# How much do E. mysteriosus go for?



## ipreferaflan (Oct 8, 2009)

I fancy a pair.

Not in that way you freaks.

Them or pums. Can't decide.


----------



## Morgan Freeman (Jan 14, 2009)

Pums are supposedly tricky for thumbnails and you seem a little retarded.


----------



## ipreferaflan (Oct 8, 2009)

Morgan Freeman said:


> Pums are supposedly tricky for thumbnails and you seem a little retarded.


K'you.


----------



## Jezza84 (Dec 9, 2009)

Deansie has a trio bought them from dartfrog i think but somewhere in the region of £80-100 each for the mysties.
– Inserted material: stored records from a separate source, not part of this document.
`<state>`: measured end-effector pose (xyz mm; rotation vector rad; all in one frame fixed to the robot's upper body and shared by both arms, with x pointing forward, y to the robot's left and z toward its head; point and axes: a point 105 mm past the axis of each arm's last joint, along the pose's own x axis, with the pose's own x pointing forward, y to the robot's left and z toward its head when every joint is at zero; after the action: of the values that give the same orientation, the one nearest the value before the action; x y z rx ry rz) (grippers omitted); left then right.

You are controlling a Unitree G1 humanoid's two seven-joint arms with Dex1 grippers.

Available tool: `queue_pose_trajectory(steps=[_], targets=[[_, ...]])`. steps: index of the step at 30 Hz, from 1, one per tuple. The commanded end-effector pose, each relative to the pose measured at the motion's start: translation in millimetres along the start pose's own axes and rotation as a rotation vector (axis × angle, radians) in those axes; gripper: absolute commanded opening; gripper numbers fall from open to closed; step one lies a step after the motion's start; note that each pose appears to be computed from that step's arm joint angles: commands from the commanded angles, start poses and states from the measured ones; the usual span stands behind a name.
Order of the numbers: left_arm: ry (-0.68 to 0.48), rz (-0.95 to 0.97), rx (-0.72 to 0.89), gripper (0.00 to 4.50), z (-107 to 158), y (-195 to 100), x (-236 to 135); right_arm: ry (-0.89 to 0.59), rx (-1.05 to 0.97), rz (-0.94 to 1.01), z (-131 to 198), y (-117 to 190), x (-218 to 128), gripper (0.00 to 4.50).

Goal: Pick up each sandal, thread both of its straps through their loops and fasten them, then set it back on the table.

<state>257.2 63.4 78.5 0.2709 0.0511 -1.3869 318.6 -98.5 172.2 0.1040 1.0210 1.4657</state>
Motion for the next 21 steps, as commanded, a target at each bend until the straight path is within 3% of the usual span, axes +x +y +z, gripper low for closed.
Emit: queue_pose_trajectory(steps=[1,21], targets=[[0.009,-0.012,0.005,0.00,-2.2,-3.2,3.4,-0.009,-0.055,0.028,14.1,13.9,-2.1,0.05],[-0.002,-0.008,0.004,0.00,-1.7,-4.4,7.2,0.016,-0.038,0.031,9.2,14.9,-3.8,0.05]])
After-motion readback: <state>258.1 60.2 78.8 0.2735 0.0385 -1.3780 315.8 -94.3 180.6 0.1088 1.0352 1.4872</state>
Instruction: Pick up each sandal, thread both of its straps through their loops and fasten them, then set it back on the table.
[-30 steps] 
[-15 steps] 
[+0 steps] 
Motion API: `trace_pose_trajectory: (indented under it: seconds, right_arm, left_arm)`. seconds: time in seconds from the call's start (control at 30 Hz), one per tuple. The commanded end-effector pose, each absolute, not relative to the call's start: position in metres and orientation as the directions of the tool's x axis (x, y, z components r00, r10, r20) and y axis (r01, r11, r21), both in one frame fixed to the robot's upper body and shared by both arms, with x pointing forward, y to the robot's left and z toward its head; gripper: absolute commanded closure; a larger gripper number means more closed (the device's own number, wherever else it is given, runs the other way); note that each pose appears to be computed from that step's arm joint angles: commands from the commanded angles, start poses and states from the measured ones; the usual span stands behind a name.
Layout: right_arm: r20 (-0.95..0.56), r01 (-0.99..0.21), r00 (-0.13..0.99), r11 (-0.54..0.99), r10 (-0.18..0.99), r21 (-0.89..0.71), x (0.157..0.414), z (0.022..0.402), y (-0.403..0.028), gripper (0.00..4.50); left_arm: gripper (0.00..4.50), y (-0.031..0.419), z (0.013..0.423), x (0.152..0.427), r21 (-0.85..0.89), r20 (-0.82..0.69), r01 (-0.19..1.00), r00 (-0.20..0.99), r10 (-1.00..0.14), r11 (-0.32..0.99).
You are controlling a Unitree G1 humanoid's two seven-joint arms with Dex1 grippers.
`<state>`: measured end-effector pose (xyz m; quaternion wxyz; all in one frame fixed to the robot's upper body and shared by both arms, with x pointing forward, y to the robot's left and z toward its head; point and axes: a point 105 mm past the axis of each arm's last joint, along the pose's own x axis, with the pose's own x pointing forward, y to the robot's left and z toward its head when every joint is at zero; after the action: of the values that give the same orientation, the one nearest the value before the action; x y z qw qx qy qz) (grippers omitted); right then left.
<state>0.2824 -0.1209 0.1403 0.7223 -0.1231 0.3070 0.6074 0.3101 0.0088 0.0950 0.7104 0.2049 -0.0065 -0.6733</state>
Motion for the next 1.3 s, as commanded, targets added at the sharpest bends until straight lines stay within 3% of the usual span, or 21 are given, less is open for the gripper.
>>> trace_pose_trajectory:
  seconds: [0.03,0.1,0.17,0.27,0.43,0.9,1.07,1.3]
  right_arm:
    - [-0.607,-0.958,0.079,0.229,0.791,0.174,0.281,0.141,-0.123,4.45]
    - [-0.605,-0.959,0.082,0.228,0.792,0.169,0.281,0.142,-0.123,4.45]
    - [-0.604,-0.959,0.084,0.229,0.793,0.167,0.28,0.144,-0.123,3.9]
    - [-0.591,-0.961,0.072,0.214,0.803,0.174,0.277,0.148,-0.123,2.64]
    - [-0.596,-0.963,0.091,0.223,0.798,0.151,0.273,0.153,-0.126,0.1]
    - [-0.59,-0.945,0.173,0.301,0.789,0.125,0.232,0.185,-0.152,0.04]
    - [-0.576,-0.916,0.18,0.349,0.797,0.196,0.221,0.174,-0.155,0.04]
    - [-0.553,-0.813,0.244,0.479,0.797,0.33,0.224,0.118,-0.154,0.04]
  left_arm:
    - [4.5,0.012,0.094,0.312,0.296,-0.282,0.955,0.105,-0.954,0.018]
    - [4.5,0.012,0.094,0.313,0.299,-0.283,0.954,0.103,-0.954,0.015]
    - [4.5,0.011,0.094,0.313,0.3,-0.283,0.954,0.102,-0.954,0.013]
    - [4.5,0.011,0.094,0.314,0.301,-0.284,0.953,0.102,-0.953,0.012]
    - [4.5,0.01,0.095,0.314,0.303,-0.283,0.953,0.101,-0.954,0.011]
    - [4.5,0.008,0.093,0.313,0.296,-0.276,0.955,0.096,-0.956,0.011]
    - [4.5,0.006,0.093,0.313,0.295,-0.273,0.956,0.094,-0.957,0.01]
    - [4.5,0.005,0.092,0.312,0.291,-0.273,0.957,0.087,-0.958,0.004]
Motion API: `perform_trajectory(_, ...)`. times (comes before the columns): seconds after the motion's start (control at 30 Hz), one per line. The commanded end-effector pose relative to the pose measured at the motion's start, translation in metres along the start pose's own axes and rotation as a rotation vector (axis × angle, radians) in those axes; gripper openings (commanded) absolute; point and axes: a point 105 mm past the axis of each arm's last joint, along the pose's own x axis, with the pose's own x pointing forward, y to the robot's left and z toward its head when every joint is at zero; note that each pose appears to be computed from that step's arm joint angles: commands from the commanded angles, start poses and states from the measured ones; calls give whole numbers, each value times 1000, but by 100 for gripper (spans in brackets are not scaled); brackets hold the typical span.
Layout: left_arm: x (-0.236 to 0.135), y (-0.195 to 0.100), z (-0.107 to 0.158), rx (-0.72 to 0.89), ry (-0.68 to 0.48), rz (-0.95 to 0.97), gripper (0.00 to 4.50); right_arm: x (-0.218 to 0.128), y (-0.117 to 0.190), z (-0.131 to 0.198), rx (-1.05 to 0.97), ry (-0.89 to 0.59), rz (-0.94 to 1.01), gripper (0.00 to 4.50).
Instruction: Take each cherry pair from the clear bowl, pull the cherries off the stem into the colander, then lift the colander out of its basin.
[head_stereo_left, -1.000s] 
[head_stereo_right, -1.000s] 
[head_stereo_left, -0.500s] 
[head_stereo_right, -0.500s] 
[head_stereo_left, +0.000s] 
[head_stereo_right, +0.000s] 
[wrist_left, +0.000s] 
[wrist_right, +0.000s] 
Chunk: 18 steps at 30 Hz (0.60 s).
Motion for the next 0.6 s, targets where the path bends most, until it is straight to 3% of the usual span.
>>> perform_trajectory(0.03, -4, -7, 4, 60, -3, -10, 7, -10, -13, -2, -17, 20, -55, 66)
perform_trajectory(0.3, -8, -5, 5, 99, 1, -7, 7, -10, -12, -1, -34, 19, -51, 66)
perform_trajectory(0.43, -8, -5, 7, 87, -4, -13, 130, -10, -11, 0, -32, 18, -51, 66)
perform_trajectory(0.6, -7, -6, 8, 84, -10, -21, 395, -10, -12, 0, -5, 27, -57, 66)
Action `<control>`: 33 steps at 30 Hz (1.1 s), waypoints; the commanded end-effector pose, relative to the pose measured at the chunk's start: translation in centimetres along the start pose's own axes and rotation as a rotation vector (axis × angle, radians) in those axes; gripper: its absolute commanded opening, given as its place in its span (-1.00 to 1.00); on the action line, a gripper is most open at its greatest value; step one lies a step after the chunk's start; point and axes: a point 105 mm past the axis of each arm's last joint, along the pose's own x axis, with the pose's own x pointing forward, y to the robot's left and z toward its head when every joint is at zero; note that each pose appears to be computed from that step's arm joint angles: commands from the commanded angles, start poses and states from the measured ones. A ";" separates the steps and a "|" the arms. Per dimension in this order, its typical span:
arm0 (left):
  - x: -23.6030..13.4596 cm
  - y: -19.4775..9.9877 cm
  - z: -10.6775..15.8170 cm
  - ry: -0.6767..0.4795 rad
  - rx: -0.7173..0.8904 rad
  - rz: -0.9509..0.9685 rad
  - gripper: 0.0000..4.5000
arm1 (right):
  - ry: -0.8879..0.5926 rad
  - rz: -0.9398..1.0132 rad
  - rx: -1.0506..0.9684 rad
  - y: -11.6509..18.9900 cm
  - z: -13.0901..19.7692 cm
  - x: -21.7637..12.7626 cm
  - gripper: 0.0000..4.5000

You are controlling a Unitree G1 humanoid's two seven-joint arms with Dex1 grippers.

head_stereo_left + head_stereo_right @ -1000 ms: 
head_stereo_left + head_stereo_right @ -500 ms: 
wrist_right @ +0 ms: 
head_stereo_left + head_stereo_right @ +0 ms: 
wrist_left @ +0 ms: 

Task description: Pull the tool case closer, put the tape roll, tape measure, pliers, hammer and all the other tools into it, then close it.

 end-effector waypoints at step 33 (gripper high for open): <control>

Pums aren't cheep either to be honest. Would go for some Ranitomeya species first.

one of my R. Vanzolinii


----------



## manda88 (Nov 27, 2009)

Morgan Freeman said:


> Pums are supposedly tricky for thumbnails and you seem a little retarded.


:lol2: I love you sometimes, Morgan.


----------



## berksmike (Jan 2, 2008)

Stop showing these Jez lol very jealous!


----------



## ipreferaflan (Oct 8, 2009)

Ranitomeyas do nothing for me


----------



## sambridge15 (Nov 22, 2009)

I think I may try out a thumbnail soon...i wish dartfrog would open a souther branch they seem to be the only place with a good variaty of frogs


----------



## soundstounite (Sep 6, 2009)

Morg :notworthy:.... jezz i will rob 'em........ flanny: i think jez is damn close maybe ya could shave a tenner off 'em (ron behave ) i adore misties to whom i am referring. But i don't know how big the gene pool is or for that matter how many came in under such well mysterious circumstances (shoot me ) , i am guessing this gene pool thing might be the key to which are the easiest to keep,if there 'ome is right they'll do eh?


----------



## Ron Magpie (Oct 11, 2009)

soundstounite said:


> Morg :notworthy:.... jezz i will rob 'em........ flanny: i think jez is damn close *maybe ya could shave a tenner off 'em (ron behave )* i adore misties to whom i am referring. But i don't know how big the gene pool is or for that matter how many came in under such well mysterious circumstances (shoot me ) , i am guessing this gene pool thing might be the key to which are the easiest to keep,if there 'ome is right they'll do eh?


?????????


----------



## richie.b (Oct 27, 2008)

there you go flanman from my old stock just for you


----------



## ipreferaflan (Oct 8, 2009)

richie.b said:


> there you go flanman from my old stock just for you
> 
> image


They are so yummy. How much did you sell 'em for?


----------



## richie.b (Oct 27, 2008)

ipreferaflan said:


> They are so yummy. How much did you sell 'em for?


cant really remember now sold that much those couple of weeks around £200 for the pair i think
you can pick up froglets for around £80 or £90 if you can find them


----------



## soundstounite (Sep 6, 2009)

Ron Magpie said:


> ?????????


 sorry kiddo thought youd jump on the s word or did i flommox ya about the genes bit?


----------



## Ron Magpie (Oct 11, 2009)

soundstounite said:


> sorry kiddo thought youd jump on the s word or did i flommox ya about the genes bit?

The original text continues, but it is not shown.